▶ Task instructions
Start at the line in the entries below that contains "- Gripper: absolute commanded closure", stop at the line that contains "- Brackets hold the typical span", and output exactly the lines in that span, both ends included.

(Data extracted from a collection)
════════

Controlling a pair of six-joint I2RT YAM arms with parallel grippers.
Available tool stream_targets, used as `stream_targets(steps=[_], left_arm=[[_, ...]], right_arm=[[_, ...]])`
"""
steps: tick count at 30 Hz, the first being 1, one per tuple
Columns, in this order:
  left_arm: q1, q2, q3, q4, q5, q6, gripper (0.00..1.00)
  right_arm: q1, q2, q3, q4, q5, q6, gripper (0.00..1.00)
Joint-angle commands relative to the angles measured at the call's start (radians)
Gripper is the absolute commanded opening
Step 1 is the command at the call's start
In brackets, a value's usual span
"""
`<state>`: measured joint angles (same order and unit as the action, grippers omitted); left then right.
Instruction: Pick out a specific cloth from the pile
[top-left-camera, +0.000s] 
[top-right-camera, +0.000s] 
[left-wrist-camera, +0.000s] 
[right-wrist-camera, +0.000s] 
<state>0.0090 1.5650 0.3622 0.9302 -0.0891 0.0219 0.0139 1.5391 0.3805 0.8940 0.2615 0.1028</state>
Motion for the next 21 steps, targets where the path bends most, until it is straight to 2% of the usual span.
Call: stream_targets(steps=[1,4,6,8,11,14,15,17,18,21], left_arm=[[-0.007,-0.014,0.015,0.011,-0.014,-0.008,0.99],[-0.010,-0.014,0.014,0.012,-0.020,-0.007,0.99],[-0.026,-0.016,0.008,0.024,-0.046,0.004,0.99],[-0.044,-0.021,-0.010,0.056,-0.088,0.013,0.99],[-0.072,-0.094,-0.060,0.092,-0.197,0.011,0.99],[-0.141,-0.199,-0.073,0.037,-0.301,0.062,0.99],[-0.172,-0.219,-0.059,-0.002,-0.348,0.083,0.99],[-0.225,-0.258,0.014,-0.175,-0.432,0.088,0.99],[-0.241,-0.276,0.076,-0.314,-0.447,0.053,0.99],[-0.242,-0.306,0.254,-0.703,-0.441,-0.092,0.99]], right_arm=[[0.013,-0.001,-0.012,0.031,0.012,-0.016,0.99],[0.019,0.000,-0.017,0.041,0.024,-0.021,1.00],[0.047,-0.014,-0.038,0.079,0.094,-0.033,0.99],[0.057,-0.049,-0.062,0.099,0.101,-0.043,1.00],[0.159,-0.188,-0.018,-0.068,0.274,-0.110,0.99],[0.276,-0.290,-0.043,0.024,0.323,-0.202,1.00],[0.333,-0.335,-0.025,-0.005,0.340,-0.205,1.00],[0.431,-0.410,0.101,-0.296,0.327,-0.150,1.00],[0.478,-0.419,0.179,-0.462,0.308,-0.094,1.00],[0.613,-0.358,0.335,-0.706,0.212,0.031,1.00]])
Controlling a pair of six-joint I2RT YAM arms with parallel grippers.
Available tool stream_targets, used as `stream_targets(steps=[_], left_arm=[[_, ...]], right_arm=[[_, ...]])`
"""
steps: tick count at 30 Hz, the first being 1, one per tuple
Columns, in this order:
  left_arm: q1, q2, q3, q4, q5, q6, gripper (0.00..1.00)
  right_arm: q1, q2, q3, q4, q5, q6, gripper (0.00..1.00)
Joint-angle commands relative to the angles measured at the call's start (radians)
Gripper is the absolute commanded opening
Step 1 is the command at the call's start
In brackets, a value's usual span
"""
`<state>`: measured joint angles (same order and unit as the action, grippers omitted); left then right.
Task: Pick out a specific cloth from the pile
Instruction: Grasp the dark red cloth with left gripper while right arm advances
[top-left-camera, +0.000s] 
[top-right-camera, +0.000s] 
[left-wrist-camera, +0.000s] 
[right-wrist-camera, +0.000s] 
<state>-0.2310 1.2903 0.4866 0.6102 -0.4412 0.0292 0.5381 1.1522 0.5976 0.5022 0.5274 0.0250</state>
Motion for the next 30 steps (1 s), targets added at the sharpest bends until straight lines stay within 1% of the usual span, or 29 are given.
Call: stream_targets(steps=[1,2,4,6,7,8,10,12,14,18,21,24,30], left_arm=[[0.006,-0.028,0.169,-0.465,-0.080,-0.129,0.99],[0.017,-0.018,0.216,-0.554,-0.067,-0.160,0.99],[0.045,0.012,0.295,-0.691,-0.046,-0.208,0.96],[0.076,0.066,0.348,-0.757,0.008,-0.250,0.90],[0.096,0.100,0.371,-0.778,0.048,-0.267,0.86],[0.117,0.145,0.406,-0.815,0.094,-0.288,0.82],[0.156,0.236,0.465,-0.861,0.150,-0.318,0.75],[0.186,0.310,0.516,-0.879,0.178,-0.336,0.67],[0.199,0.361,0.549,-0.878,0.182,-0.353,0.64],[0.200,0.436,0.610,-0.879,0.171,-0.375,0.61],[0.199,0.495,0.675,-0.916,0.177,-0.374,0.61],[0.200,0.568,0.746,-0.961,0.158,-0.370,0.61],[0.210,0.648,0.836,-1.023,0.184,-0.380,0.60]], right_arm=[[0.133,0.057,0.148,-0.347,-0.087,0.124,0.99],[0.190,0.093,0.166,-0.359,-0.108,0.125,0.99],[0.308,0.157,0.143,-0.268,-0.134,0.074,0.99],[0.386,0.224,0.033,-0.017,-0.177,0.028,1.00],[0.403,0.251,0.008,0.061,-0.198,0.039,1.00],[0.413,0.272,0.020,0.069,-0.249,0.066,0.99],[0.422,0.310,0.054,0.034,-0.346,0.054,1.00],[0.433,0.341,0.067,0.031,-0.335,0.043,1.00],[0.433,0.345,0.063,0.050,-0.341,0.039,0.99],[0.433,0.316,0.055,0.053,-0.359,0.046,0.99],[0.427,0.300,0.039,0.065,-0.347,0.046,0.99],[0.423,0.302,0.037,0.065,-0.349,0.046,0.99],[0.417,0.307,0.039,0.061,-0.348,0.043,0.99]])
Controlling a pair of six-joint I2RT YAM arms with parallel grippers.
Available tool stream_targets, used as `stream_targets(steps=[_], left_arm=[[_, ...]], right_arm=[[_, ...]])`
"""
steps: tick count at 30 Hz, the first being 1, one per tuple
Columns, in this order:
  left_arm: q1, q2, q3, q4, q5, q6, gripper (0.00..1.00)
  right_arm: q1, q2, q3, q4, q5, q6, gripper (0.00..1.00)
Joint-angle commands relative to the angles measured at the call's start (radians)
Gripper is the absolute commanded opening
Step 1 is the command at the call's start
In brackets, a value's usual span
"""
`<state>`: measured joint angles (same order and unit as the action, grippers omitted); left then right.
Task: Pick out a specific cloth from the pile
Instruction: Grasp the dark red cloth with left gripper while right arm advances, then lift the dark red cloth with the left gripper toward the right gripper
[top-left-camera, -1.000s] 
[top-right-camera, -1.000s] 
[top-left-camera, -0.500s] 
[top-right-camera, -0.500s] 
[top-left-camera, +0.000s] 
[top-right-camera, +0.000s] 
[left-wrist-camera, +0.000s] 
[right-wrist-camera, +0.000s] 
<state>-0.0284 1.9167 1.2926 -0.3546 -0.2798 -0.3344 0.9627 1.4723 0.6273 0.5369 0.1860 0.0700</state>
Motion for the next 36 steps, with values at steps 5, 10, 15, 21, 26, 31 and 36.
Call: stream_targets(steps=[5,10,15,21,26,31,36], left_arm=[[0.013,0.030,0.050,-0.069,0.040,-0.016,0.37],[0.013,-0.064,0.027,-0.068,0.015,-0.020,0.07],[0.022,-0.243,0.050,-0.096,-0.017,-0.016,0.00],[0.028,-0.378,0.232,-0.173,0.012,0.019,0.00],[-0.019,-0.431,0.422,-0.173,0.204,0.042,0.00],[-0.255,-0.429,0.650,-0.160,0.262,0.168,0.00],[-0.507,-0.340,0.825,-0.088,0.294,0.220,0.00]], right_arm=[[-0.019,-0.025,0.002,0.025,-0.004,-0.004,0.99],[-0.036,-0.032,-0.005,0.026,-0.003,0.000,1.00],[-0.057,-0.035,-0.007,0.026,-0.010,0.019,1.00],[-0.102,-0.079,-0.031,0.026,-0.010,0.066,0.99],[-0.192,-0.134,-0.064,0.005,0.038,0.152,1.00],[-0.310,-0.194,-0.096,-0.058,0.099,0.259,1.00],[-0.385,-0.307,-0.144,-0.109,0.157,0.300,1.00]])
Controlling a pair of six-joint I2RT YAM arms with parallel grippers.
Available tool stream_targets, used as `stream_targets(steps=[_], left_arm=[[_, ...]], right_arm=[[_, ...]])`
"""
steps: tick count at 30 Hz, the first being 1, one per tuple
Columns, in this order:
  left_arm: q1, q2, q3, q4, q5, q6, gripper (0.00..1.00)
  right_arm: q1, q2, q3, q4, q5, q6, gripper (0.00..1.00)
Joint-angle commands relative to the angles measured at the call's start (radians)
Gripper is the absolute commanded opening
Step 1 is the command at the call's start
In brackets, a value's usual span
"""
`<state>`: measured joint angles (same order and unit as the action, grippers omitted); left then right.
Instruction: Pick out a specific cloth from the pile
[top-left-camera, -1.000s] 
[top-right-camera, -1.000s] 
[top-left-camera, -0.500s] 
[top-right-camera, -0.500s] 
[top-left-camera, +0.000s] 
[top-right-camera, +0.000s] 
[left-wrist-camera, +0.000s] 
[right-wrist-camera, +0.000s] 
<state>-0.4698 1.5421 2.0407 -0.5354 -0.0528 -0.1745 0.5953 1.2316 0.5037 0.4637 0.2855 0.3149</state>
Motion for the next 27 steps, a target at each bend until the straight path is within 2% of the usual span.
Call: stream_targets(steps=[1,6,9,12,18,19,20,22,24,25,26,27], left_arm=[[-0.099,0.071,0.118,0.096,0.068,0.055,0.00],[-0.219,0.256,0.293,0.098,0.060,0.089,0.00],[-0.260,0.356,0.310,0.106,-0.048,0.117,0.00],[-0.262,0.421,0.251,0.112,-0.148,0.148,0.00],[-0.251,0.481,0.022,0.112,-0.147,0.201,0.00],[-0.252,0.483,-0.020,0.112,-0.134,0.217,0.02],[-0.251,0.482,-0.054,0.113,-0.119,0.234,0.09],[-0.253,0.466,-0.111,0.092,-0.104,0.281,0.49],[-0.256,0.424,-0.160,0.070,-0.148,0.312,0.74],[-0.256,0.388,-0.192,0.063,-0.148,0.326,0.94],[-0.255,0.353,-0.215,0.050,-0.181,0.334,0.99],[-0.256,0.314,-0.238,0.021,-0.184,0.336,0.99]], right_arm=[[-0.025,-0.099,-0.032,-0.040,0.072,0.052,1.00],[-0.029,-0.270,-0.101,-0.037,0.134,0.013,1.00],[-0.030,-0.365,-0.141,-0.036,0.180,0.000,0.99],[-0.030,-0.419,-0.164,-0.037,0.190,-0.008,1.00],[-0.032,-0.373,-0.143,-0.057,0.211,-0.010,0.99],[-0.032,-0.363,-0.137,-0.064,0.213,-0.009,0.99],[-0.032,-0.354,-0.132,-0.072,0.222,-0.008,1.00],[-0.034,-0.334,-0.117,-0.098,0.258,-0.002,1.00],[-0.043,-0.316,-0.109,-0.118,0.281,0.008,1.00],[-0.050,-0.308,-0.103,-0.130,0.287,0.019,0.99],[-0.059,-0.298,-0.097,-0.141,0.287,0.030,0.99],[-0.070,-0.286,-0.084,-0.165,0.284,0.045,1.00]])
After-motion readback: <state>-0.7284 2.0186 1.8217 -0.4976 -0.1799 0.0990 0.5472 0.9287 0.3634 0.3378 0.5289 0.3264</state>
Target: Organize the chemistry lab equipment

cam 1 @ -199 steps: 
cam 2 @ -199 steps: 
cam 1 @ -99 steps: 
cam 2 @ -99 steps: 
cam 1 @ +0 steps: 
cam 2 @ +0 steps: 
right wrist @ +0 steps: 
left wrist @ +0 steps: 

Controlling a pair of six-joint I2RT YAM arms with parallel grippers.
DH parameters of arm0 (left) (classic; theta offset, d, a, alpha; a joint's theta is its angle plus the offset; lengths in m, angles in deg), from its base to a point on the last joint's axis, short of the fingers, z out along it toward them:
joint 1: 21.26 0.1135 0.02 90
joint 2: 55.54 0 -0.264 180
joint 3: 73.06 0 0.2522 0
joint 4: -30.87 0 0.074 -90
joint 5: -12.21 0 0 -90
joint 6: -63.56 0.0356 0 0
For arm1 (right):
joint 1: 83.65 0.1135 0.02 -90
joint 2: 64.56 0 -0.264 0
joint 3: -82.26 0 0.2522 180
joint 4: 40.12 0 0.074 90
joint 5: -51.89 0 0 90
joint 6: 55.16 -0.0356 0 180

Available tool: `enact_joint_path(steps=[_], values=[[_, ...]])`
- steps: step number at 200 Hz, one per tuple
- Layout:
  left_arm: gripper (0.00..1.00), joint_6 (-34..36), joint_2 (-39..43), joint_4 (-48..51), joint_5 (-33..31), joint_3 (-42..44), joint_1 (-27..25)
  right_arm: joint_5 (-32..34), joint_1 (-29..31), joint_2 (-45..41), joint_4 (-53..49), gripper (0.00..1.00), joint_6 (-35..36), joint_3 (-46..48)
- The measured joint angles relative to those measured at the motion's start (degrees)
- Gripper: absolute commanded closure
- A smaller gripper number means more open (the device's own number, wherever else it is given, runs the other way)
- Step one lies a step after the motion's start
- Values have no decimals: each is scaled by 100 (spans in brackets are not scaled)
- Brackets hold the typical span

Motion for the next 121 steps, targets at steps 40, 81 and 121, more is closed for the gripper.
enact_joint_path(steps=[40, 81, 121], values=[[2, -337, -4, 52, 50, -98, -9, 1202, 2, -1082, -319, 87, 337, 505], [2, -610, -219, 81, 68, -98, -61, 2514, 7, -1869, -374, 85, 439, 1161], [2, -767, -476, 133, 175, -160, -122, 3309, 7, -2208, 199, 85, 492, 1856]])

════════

▶ Task output
- Gripper: absolute commanded closure
- A smaller gripper number means more open (the device's own number, wherever else it is given, runs the other way)
- Step one lies a step after the motion's start
- Values have no decimals: each is scaled by 100 (spans in brackets are not scaled)
- Brackets hold the typical span

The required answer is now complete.